A team of scientists from the National Council for Scientific and Technical Research (CONICET) belonging to the Argentine Museum of Natural Sciences “Bernardino Rivadavia” (MACN), discovered in El Calafate, province of Santa Cruz, the largest megaraptorid known so far. It is a carnivorous specimen, in whose discovery also participated two paleontologists from Japan, from the Cretaceous Period that would have lived in Patagonia in the time before the extinction of the dinosaurs. In turn, the species was baptized with the name Maip macrothorax for its characteristics among which its size stands out, since it was between nine and ten meters long and weighed approximately five tons. 

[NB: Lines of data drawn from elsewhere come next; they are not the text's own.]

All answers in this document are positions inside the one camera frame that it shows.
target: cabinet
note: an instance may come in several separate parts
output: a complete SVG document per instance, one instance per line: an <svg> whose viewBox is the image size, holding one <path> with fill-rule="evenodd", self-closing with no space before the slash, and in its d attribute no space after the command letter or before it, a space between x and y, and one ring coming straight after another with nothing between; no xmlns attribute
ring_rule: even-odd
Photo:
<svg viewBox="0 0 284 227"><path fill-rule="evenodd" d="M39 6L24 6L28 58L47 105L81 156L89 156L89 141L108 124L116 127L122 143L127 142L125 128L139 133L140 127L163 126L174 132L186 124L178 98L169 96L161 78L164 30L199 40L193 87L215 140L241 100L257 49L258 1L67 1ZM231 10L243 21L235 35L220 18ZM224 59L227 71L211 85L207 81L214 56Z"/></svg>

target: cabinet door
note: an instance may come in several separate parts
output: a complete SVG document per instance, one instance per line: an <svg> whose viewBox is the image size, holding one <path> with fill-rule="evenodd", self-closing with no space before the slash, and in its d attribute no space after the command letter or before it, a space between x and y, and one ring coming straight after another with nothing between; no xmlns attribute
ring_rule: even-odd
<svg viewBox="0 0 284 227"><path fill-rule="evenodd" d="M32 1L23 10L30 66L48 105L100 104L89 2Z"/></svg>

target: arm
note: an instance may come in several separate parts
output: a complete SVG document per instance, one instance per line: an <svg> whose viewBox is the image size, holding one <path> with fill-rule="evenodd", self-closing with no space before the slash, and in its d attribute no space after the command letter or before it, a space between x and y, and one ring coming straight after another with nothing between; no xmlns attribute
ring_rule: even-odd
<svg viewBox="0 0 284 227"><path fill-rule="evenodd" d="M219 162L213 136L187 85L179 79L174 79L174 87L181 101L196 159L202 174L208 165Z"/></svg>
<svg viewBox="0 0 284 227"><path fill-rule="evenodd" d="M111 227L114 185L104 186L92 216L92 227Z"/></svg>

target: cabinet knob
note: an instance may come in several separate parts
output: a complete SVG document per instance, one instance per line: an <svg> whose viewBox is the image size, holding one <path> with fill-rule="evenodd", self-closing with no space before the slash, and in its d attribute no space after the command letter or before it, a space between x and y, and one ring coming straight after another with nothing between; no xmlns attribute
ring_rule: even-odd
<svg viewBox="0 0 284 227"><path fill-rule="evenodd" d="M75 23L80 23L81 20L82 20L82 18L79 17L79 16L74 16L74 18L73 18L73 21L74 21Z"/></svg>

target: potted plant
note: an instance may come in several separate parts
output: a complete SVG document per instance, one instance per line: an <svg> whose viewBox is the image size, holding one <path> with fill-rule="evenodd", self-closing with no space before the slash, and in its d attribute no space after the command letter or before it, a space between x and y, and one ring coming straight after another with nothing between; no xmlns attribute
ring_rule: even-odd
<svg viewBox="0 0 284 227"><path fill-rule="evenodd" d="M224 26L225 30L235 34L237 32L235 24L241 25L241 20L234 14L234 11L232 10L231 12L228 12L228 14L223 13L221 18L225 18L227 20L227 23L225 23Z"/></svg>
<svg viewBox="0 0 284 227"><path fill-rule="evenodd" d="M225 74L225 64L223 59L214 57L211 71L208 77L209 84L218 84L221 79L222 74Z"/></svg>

Paleontologists discover #Maip | A team of scientists from CONICET of the Argentine Museum of Natural Sciences “Bernardino Rivadavia” discovered, in the province of Santa Cruz, the bones of the largest megaraptorid known so far. pic.twitter.com/N6ESFk5jpA — CONICET Dialoga (@CONICETDialoga)
April 27, 2022

CONICET paleontologist Fernando Novas, head of the Comparative Anatomy Laboratory of macn and leader of the team that collected the bones of this carnivore, said: “With Maip we beat the pandemic.” As he explained, the remains were found in the vicinity of El Calafate, days before the pandemic began, in mid-March 2020.After the mandatory social and preventive isolation was decreed, the 30 paleontologists and technicians, who made up the team that found the dinosaur, had to interrupt the explorations and excavations in the area and were isolated in El Calafate, 2700 kilometers from Buenos Aires.After their return, the samples they had collected in the field were divided and each one continued from their home with the process of preparing the fossils and their subsequent study. It is worth mentioning that this is not the first time that paleontologists have encountered individuals from the megaraptore family. The first of the findings of this group of dinosaurs was Megaraptor namunhuaiiquii, discovered in 1996 by Novas in the province of Neuquén, which was followed by the discoveries of new megaraptors in Australia, Japan and Thailand.